8
$\begingroup$

Can you provide me an example of a Dynamical System continuous or discrete in which: $$NW(f) \not\subset \overline{R(f)}$$

$NW(f)$ is the set of non wandering points, i.e. all $x$ such that $\forall$ U open containing $x$ and $\forall$ $N>0$ there exists some $n>N$ such that $f^n(U) \cap U \ne \emptyset$.

$R(f)$ is the set of all recurrent points. A point $x$ is recurrent if it belongs to its own limit set $\omega(x)$ i.e. $\forall$ U neighborhood of $x$, $\exists$ $ n>0$ such that $f^n(x) \in U$.

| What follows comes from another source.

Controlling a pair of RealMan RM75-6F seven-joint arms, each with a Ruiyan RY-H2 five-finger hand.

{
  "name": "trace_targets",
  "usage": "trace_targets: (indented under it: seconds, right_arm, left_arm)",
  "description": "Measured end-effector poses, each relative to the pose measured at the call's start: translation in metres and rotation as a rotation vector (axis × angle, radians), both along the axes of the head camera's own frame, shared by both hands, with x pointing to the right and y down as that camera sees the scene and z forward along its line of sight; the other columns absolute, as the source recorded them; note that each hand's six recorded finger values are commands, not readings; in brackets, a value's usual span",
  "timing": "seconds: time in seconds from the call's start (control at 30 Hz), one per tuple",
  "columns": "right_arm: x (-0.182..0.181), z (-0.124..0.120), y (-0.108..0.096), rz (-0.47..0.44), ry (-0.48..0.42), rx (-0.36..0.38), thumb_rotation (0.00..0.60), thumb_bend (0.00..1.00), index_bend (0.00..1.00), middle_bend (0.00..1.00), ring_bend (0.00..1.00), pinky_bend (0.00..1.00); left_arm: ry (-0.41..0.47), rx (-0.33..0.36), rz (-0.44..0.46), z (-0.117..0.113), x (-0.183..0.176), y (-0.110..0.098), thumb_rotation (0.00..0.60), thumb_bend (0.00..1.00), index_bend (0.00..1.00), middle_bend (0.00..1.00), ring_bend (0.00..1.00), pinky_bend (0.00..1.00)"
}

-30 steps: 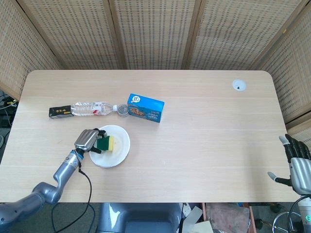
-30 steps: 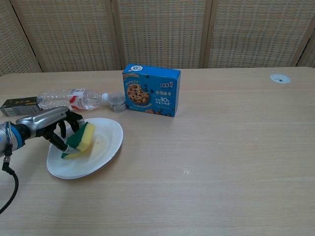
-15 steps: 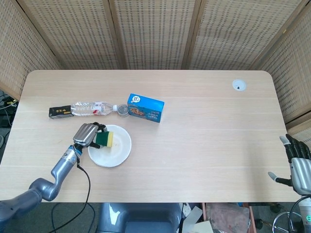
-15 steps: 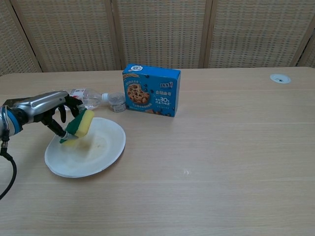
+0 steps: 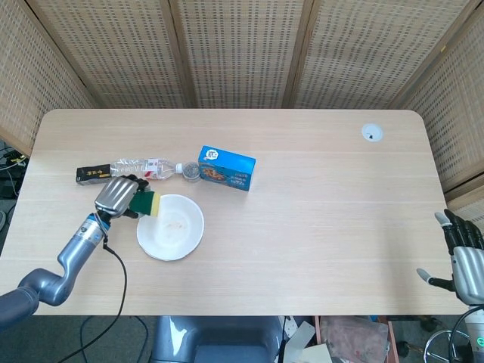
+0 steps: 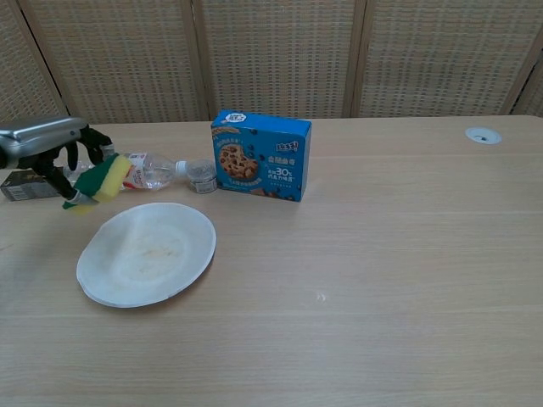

The relation between the two sets is: $\overline{R(f)} \subseteq NW(f)$.

$\endgroup$
2
  • $\begingroup$ How about an attracting homoclinic loop for a flow on the plane with a hyperbolic focus inside? As far as I am not mistaken, the set of recurrent points consists of only equilibria, but the non-wandering set is the whole homoclinic loop. Points on homoclinic loop except equilibrium are clearly not in the $R$ because as the time goes to inifinity they got stuck in saddle equilibrium. $\endgroup$
    – Evgeny
    Commented Nov 14, 2016 at 10:39
  • $\begingroup$ This question is similar to math.stackexchange.com/questions/310434/non-wandering-set. But, your statement is stronger since you look for a non-wandering point that is not close to a recurrence point. My meanwhile deleted answer was valid for math.stackexchange.com/questions/310434/non-wandering-set but not for your question. $\endgroup$
    – Tobias
    Commented Nov 14, 2016 at 17:40

1 Answer 1

13
$\begingroup$

I want to clarify the idea that I wrote in the comments. Suppose you have a planar system with the following behaviour: all trajectories enter some compact domain that contains attracting homoclinic figure-eight. I'll explain below how to construct such system. enter image description here

We can say that $\omega$-limit points, recurrent and non-wandering points can be only in this compact domain. We have two unstable foci ($\alpha_L$, $\alpha_R$) and saddle $\sigma$ — they are clearly belong to both $NW$ and $R$. Who else can be in $R$? Points not on the homoclinic figure-eight can't be recurrent, because homoclinic figure-eight is attractive. If we consider points on this figure-eight, then they clearly can't be in $R$ — as the time goes to infinity, they go to $\sigma$ no matter what, they don't return to themselves. So the only points which are $\omega$-recurrent in this domain are $\alpha_L$, $\alpha_R$ and $\sigma$. So, the $\overline{R}$ is just $R$ and it's a finite number of points.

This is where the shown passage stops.